I Wouldn't Eat That if I Were You

By Joel Stein

The last economic boom, people paid guys to score them coke and hookers. I was in high school at the time, but that's what I gathered from Bret Easton Ellis novels. These days, when name dropping has been replaced by gym dropping ("I was wondering, while I was on the Stair Master..."), rich people are spending their money to keep pleasure away from them. I know a guy who belongs to a gym that charges him extra for not going. And I've got a guy who keeps me from getting the phone numbers of hot, dangerous women. He's called my hairdresser.

There is also a guy you can hire to sit at your table at a restaurant to prevent you from ordering high-fat foods, like some sort of Zone Diet Escort Service. So last Thursday I called this guy, surrogate willpower professional David Kirsch, a gym owner who gets $150 an hour as a trainer, and asked him to dinner. But since Kirsch has so many celebrity clients (Ivana Trump buys him dinner often, and model James King paid him to go with her to Paris restaurants during the runway shows), he already had plans. So he agreed to come over to my office at 11 p.m. to watch me snack.

David, a cross between Cal Ripken and a machine that crushes cars, was in my office for about three minutes before he jumped up, ran his hands over my upper body and estimated my body-fat percentage. Here my notes say just that "he touched me in funny places." I don't know if I was trying to be a thorough reporter or just really well instructed from that ABC Afterschool Special.

I took him around the office, where several writers and I scavenged for snacks, as is our nightly ritual. On our way to Barbara's Drawer of Chocolate, we passed some peanuts and pretzel sticks. "Did you set this up?" he asked incredulously. "Did you just put this here?" Seeing his reaction to mildly high-carb and high-fat foods, I circumvented Barbara's Drawer and took him to Ray's Closet of Low-Fat Snacks. He was not impressed. "In the late '80s, the dairy industry and the packaged-goods industry created this low-fat and no-fat bulls___," he said slowly and quietly, as if we were on The X-Files. "Nothing has caused obesity more." A friend of mine in the office started calling him "The Snackalator."

A former lawyer, David says people crave the kind of discipline he offers. "There's organized religion and organized government," he said. "We need order in our life." Although he does not dictate what his dinner companions should eat, and has never used physical force to come between a model and a French fry, he does employ a searing, disapproving look that, oddly, just made me miss my mother.
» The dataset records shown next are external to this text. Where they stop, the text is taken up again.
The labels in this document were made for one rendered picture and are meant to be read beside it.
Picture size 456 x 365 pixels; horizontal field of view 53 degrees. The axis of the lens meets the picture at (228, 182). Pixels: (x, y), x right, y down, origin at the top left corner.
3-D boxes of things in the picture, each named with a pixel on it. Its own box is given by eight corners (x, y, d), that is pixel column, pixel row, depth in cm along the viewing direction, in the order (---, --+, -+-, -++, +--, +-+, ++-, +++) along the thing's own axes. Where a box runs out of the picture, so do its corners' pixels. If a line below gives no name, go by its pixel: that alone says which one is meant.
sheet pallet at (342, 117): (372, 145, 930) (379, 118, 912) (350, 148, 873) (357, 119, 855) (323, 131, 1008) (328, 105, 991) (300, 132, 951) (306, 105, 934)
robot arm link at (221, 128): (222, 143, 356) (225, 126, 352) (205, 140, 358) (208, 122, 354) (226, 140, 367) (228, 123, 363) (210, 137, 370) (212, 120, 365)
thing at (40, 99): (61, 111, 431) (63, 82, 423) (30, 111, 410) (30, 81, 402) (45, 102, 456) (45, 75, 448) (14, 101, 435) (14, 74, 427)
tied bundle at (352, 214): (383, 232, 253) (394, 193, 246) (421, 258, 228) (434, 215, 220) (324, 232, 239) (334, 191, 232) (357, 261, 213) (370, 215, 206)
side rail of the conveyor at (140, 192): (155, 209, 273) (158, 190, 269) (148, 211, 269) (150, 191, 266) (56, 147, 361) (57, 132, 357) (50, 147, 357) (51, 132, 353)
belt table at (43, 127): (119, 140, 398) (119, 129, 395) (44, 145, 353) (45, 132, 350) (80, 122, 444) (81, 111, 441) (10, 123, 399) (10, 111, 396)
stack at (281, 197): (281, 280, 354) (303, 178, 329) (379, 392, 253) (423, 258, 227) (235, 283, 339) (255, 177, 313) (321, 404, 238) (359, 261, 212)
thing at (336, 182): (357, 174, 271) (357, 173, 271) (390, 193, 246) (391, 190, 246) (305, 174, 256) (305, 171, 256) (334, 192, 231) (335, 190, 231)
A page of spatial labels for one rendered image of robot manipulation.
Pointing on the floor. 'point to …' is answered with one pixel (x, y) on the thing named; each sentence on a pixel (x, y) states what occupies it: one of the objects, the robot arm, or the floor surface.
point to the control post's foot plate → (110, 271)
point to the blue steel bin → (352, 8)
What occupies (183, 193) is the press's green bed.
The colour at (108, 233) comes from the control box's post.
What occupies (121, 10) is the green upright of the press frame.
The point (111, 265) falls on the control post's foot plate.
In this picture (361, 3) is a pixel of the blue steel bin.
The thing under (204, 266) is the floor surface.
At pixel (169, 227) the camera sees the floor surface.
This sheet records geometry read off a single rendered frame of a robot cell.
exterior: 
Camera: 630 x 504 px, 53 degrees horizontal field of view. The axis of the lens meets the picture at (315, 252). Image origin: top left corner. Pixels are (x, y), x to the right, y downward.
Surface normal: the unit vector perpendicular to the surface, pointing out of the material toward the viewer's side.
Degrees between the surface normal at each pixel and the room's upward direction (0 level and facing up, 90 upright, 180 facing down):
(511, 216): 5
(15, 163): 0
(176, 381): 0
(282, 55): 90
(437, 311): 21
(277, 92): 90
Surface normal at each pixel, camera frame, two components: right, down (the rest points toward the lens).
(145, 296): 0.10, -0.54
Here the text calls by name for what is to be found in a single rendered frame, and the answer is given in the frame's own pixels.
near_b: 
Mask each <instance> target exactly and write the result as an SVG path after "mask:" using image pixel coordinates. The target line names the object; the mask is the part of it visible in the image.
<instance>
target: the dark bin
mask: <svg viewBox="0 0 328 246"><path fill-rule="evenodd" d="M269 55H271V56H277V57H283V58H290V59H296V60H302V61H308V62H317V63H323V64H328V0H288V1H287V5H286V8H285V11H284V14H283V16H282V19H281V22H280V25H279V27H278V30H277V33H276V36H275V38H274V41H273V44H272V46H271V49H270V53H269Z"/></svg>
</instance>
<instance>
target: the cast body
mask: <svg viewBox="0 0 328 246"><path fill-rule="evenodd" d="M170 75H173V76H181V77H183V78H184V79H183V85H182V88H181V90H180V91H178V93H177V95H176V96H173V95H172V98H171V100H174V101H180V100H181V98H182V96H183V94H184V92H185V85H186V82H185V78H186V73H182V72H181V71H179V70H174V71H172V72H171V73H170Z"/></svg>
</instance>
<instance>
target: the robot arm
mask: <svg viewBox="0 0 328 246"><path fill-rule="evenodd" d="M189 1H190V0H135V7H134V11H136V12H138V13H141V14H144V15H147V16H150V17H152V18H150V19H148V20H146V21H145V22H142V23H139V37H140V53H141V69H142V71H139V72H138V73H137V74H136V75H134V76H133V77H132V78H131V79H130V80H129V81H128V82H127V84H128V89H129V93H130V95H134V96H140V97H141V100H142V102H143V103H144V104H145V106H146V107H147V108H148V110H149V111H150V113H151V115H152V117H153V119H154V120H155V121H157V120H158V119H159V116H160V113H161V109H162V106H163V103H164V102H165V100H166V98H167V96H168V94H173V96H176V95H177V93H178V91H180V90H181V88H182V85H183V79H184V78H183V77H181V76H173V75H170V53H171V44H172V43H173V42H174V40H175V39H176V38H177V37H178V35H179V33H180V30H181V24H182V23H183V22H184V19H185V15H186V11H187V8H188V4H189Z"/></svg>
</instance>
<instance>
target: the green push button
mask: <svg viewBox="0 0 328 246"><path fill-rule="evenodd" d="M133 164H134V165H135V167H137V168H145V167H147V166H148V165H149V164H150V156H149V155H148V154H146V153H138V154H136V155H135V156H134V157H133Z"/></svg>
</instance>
Kirsch was a great guy, and his tip about how the fig doesn't really justify the newton was helpful. I'm not against the idea of employing such courtiers, but when I get rich, I'm thinking more like erotic dancer, personal chef and even a poet, just so I can make fun of how lame poetry is and force him to wear a hat with bells and a codpiece.

But I worry that we are going to become free-will invalids. People have stylists, dog walkers and personal shoppers. Am I supposed to hire a couples therapist to follow me around so I don't cheat on my girlfriend, and a music critic to hide my Bruce Hornsby CDs? I don't want to live in that world. Mostly because I can't afford to.